Ivory Trade Approved for China

Below is the Born Free Foundation press release on this issue. More to follow later:



It’s crunch time for elephants (again!)

The decision by the Standing Committee of CITES (Convention on the International Trade in Endangered Species) to approve China as a ‘trading partner’ for over 100 tonnes of stockpiled ivory from South Africa, Botswana, Namibia and Zimbabwe has left many conservationists and wildlife managers stunned and appalled.

“Unbelievable, naïve and deadly.” Stated Will Travers CEO of the Born Free Foundation, a member of the Species Survival Network. “It was bad enough when Japan was approved as a trading partner more than a year ago but approving China is, in my view, like pouring petrol on an open fire.”

The reasons why China should not have been approved are numerous:

  • The lack of comprehensive internal law enforcement and trade controls
  • The steady stream of illegal ivory shipments destined for China.
  • The increasing involvement of Chinese nationals based in Africa in ivory trafficking
  • The continued high levels of elephant poaching (estimated to be running at between 20,000 and 25,000 animals a year)
  • The rising price of ivory (poached Sumatran ivory tusks have reportedly increased in value by 300% since 2005)
  • The fragile nature of most African elephant populations (only half a dozen or so African countries have robust and significant elephant herds out of a total of 36 countries that are home to the species)

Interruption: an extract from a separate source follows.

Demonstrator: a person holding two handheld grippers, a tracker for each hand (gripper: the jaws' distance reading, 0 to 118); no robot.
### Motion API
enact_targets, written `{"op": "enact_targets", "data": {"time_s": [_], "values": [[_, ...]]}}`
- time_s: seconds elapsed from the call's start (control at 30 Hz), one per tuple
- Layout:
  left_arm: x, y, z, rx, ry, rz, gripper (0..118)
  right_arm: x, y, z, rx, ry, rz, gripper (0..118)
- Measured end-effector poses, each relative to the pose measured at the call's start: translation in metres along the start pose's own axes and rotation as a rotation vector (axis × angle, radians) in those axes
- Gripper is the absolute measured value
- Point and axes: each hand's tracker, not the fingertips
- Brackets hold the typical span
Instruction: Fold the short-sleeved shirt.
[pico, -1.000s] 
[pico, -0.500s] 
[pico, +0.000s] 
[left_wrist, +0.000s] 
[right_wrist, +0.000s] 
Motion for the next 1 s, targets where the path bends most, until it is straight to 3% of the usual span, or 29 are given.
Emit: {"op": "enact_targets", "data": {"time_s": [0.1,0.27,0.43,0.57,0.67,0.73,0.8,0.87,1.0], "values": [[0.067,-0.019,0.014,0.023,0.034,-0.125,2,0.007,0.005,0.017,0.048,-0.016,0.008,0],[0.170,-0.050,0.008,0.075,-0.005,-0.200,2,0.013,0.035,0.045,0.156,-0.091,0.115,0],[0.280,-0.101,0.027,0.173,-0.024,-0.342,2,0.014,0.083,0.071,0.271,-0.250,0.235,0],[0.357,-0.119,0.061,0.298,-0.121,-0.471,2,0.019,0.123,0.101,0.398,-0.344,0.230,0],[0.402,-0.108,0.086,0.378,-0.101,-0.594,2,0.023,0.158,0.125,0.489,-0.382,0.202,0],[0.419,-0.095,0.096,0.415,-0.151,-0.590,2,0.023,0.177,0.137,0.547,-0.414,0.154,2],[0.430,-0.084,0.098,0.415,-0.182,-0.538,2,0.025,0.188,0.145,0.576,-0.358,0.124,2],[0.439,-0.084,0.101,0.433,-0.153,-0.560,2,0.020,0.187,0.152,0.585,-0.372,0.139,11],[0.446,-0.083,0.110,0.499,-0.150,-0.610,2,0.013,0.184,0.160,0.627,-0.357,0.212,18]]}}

“Now, in addition to all these challenges and threats, we are faced with the prospect of China and Japan bidding against each other for the ivory stockpiles, driving up the price and heightening still further the incentive to poach and smuggle ivory” said Mr Travers, speaking from Geneva where the Standing Committee of CITES is convened.

Born Free and the SSN have comprehensive records relating to massive and entrenched levels of elephant poaching over the last 10 years. Together with other conservation groups, Born Free has consistently argued against any relaxation in the original ivory trade ban approved by CITES in 1989 following a decade when Africa’s elephant population fell by more than 50% from 1.3 million to 600,000. Today, elephant numbers are estimated to hover at around 475,000 – 500,000. Asian elephant numbers stand at a precarious 30,000-40,000.

The role of the United Kingdom and the EU has been subjected to significant criticism throughout this process.

“Overwhelmingly the UK public are opposed to any ivory trade but the UK government has steadfastly refused to take a principled lead on this issue, using the notion of EU unity as an excuse for lack of independent action. The UK has also continued to state that it supports sustainable utilisation of wildlife species, including the killing of species such as elephants.” Commented Shelley Waterland, International Trade Specialist with Born Free. “Quite clearly, today’s decision will encourage poachers, traders and traffickers and may well sound the final death knell for small, vulnerable elephant populations in West and Central African countries.”

It will also be shocking to many conservationists to learn that the decision to approve China as a trading partner was supported by WWF amongst others.

The illegal black market in ‘white gold’ seems set to cause parts of Africa to run red with elephant blood once more.

For some elephants E may well be for Extinction.